Department of Rheumatology and Immunology, Tongji Hospital, School of Medicine, Tongji University, No. 389 Xincun Road, Shanghai, 200065, China.
Department of Pulmonary and Critical Care Medicine, Tongji Hospital, School of Medicine, Tongji University, No. 389 Xincun Road, Shanghai, 200065, China.
Clin Exp Med. 2023 Aug;23(4):1331-1343. doi: 10.1007/s10238-022-00915-z. Epub 2022 Oct 16.
To identify potential predictors by assessing adverse outcomes in ANCA-associated vasculitis (AAV) patients. Eighty-nine untreated AAV patients were followed up to January 31, 2022, death, or loss of follow-up. Clinical characteristics, laboratory tests, treatment, and progress were collected, and disease activity was evaluated via Birmingham Vasculitis Activity Score (BVAS). We determined risk factors of high-risk events, defined as developing tumors, renal replacement therapy (RRT), and death. Patients and renal survivals were computed by the Kaplan-Meier curve analysis. Cox regression analysis was performed for assessing variables for predicting death. During 267 person-years follow-up, 46 patients occurred high-risk events, including 20 patients receiving RRT, 12 patients developing tumors, and 29 patients who died mostly from organ failure and infection. Decreased estimated glomerular filtration rate (eGFR) (P < 0.001) and complement 3 levels (P = 0.019) were associated with high-risk events.
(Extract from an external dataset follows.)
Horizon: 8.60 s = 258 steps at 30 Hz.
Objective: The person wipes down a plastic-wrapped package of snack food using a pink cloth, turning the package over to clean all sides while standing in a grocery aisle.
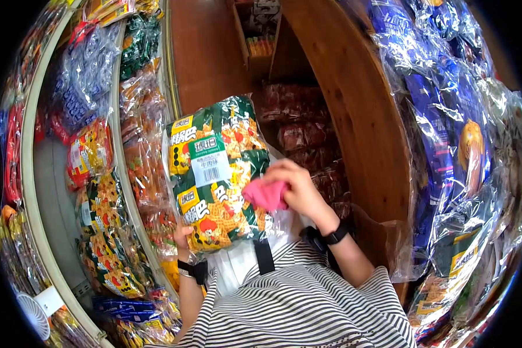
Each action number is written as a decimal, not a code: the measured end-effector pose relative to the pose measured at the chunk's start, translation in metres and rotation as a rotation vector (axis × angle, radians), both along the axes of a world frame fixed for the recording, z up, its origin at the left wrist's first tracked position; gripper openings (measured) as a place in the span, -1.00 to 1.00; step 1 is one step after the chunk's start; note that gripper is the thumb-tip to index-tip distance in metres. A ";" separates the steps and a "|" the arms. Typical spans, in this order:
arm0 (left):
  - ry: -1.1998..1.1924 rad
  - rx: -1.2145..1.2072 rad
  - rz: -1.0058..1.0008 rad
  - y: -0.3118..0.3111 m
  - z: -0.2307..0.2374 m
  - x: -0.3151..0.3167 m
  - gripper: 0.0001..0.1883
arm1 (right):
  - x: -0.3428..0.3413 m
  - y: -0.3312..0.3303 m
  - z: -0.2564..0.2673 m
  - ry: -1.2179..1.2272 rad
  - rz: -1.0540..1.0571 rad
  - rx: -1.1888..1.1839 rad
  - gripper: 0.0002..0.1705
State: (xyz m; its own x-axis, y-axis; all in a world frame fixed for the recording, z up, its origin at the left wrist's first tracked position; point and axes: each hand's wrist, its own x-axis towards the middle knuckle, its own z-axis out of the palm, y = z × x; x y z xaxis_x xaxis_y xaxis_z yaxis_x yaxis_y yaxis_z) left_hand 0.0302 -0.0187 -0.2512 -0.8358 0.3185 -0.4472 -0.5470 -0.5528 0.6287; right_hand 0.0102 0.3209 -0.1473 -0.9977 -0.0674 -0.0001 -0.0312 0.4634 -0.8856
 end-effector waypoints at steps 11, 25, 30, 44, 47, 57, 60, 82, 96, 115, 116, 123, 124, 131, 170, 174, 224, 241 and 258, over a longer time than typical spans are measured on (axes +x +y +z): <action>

Patients with lower serum potassium tended to develop tumors (P = 0.033); with higher BVAS (HR = 1.290, 95%CI 1.075-1.549, P = 0.006) and lower eGFR (HR = 0.782, 95%CI 0.680-0.901, P = 0.001) were more likely to undergo RRT. Patients with cardio and renal involvement exhibited a lower frequency of renal survival and all-cause mortality. Through multivariate COX analysis, age (HR = 1.016, 95%CI 1.016-1.105, P = 0.006) and eGFR (HR = 0.982, 95%CI 0.968-0.997, P = 0.018) predicted death in AAV, separately. The BVAS and eGFR could be a great prognosticator for RRT, while age and eGFR can independently predict the death. Serum potassium level and immunoglobulins should be focused on their predictor value in development of cancer and renal outcomes in AAV patients.
为了通过评估抗中性粒细胞胞浆抗体(ANCA)相关性血管炎(AAV)患者的不良结局来确定潜在的预测因素。对 89 例未经治疗的 AAV 患者进行了随访,直至 2022 年 1 月 31 日死亡、接受肾替代治疗(RRT)或失访。收集了临床特征、实验室检查、治疗和进展情况,并通过伯明翰血管炎活动评分(BVAS)评估了疾病活动度。我们确定了高危事件的危险因素,高危事件定义为发生肿瘤、RRT 和死亡。通过 Kaplan-Meier 曲线分析计算患者和肾脏存活率。采用 Cox 回归分析评估预测死亡的变量。在 267 人年的随访期间,46 例患者发生了高危事件,其中 20 例接受了 RRT,12 例发生了肿瘤,29 例患者死亡主要是由于器官衰竭和感染。估计肾小球滤过率(eGFR)降低(P<0.001)和补体 3 水平降低(P=0.019)与高危事件相关。血清钾水平较低的患者倾向于发生肿瘤(P=0.033);BVAS 较高(HR=1.290,95%CI 1.075-1.549,P=0.006)和 eGFR 较低(HR=0.782,95%CI 0.680-0.901,P=0.001)的患者更有可能接受 RRT。有心脏和肾脏受累的患者肾脏存活率和全因死亡率较低。通过多变量 COX 分析,年龄(HR=1.016,95%CI 1.016-1.105,P=0.006)和 eGFR(HR=0.982,95%CI 0.968-0.997,P=0.018)分别可预测 AAV 患者的死亡。BVAS 和 eGFR 可作为 RRT 的重要预后指标,而年龄和 eGFR 可独立预测死亡。血清钾水平和免疫球蛋白应关注其在 AAV 患者发生癌症和肾脏结局中的预测价值。